Парень смутился, зачем-то сказал, что слышал.
— Вот и гарно. Подай руку!..
Он бережно вытаскивал из завалов тоненькие прутики саженцев, корни которых были увешаны комочками материнской земли, подавал их Охриму Тарасовичу.
— Держи, коханый! Це белый налив — дуже солодке яблоко.
— Мне бы тех, знаешь, краснобоких, здоровых, что в два кулака.
— Га, коханый, це ты вспомнил коммунские яблоки? Таких нема. То сорт Гоньки и Северина. Его надо выводить самому, прививать почку к стволу.
— Пошукай хороших вишенок.
— Нема, хоть запали! Вот, может, эту возьмешь? Ягода мелкая и кислая, не дай бог — аж у очах зеленеет! Возьмешь?
— Можно взять, спробуем, может, на сушку сгодится, або для настойки.
— Коханый, коханый! Возьми ясень, — предложил Сабадырь старому Балябе.
— На беса он мне нужен?
— По крайней мере дерево! Посадишь у хаты — и тень будет, и шелест, и что ты только хочешь. Гарный ясенек, клади в тачку.
Охрим Тарасович вставал по гудку. Заслышав сигнал, подаваемый ремонтными мастерскими, торопливо собирался. Оляна Саввишна спрашивала хриплым голосом из боковушки:
— Куда тебя лихая година несет? Еще черти навкулачки не бились, а он уже на ногах!
— Долго лежать — бока отлежу. Надо подниматься. Поеду на ферму до невестки, за удобрением.
— Вот невыкопанное лихо! — баба Оляна передразнивала зятя его же поговоркой. — Дался тебе тот садок. Нам уже помирать пора, а не сады разводить.
— Живому треба про живое думать. А помрем — нехай тогда другие пекутся.
Покряхтывая, вставал с кровати, шлепал босыми ногами по земляному полу, шел к припечку, где сушились его онучи, снимал их, тщательно разминал, залубенелые, бережно окутывал ноги, совал их в смазанные с вечера жиром и уже успевшие отмякнуть сапоги.
Антон, наблюдая за помолодевшим в новых заботах стариком, радовался. Ему приходила на ум думка о том, что крестьянина-труженика ни на какую пенсию услать нельзя. Впрочем, разжаловать его и снять с должности тоже невозможно, потому как и чин и должность всегда при нем и являются одновременно и самыми высокими, и самыми простыми.

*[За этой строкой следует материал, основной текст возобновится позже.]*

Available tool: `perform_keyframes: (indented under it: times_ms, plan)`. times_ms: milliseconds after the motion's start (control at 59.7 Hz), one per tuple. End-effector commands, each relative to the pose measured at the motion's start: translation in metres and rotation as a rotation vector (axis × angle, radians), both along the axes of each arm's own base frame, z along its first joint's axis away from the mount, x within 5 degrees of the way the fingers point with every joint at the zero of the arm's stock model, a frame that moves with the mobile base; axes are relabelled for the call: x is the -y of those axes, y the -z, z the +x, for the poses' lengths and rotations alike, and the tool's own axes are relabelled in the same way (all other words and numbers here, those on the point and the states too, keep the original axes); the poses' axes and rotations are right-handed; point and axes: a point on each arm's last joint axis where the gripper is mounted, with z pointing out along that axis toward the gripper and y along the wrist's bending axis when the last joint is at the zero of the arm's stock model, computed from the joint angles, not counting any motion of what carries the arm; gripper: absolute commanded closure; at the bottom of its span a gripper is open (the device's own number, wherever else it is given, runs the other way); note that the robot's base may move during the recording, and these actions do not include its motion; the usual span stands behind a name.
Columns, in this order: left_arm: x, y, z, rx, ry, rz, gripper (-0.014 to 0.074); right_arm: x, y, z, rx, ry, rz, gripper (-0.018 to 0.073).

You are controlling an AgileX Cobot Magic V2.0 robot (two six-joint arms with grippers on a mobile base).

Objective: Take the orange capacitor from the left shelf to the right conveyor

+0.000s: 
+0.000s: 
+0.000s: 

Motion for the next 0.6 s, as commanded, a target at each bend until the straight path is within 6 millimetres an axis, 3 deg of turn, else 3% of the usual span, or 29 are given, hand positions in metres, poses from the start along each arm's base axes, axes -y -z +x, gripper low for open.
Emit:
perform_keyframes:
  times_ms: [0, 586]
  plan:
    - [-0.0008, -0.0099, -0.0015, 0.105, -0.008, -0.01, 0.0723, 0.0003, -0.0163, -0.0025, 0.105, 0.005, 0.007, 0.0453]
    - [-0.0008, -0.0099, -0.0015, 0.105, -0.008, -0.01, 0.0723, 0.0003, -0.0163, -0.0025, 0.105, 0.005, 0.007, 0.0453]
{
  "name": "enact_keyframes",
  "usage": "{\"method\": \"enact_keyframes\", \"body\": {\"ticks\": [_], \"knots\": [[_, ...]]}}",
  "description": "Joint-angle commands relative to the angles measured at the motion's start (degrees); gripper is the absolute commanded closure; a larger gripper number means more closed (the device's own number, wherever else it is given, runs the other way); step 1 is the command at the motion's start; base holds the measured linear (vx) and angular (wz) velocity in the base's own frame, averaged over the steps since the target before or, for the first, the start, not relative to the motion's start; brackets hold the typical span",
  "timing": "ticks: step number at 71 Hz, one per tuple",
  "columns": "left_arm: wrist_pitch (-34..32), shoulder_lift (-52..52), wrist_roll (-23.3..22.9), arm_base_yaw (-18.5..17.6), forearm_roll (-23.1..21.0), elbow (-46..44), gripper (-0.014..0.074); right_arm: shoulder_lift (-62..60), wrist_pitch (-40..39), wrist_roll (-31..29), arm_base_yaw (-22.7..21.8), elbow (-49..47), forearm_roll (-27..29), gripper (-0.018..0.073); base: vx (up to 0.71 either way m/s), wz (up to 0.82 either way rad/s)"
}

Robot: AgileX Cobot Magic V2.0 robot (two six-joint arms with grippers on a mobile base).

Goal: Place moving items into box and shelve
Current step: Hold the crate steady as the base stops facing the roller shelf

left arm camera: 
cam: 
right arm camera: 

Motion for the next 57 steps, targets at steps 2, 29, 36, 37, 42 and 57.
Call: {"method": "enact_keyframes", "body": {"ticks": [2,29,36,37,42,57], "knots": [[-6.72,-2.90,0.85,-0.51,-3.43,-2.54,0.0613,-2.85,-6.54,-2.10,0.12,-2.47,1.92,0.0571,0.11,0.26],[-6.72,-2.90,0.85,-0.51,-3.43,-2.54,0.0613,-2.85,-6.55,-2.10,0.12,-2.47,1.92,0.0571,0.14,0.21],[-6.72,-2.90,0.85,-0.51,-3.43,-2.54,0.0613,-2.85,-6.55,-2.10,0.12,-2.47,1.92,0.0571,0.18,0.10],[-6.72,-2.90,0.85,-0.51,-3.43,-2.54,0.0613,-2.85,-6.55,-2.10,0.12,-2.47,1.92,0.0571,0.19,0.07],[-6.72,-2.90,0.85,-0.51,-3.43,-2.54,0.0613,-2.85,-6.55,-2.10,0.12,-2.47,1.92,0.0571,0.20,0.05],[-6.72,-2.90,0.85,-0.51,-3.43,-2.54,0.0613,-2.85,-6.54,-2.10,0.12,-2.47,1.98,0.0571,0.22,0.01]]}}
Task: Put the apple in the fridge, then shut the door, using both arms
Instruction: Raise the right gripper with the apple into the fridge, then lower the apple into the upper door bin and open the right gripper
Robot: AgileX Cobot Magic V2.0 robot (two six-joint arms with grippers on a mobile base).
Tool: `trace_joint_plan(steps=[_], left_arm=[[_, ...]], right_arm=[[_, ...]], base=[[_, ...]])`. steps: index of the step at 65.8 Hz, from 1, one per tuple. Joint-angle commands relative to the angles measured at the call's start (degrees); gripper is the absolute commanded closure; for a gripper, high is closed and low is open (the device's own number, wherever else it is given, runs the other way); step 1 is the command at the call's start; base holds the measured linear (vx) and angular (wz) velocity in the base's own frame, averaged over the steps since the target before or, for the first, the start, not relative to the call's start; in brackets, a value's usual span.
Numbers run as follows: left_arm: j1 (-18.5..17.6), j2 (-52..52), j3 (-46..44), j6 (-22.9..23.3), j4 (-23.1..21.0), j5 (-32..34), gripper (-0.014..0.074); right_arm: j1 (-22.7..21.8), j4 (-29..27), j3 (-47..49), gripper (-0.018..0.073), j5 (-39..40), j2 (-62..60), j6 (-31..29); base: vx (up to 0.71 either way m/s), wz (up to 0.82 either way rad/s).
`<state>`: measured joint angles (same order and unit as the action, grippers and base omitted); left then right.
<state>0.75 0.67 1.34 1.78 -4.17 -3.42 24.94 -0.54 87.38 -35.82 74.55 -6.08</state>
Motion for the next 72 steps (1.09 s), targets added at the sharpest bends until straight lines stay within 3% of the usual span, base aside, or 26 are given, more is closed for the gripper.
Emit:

И еще держало Охрима Тарасовича и не давало ему опускать плечи то, что он по-прежнему оставался «в своей воде». Та же хата, те же соседи. Вот его родные, вот знакомые. Улицей ниже, на том подворье, где он когда-то строился с Настей, построился его сын. И на том, и на этом подворье попеременно носятся как оглашенные два его внука, два бедовых паренька — Юрко и Валашок, которых он часто гладит по круглым головкам и которым иногда отвешивает заслуженные подзатыльники. Вздыхая, думает Охрим Тарасович и о гробках, где вечный покой. Но гробки́ его тоже не страшат, там он будет не одиноким. Там его мамка и татко, рано умершие, там старшие братья Терентий и Саливон. Настя — его Настасия Яковлевна, суетливая хлопотунья, на которую похожа чем-то невестка Паня, тоже там покоится, лежит рядышком со своими, можно сказать, родными сыночками (младшие братишки Пани) Сережей и Колей, с которыми вместе приняла мученическую смерть в подожженной оккупантами хате. Когда вот так сложилась твоя жизнь, что и в прошлом у тебя и в будущем бесконечность, цепь нигде не нарушена, звенья не выпали и ты состоишь прочным, надежным и необходимым звеном в этой цепи, тогда и умирать не страшно.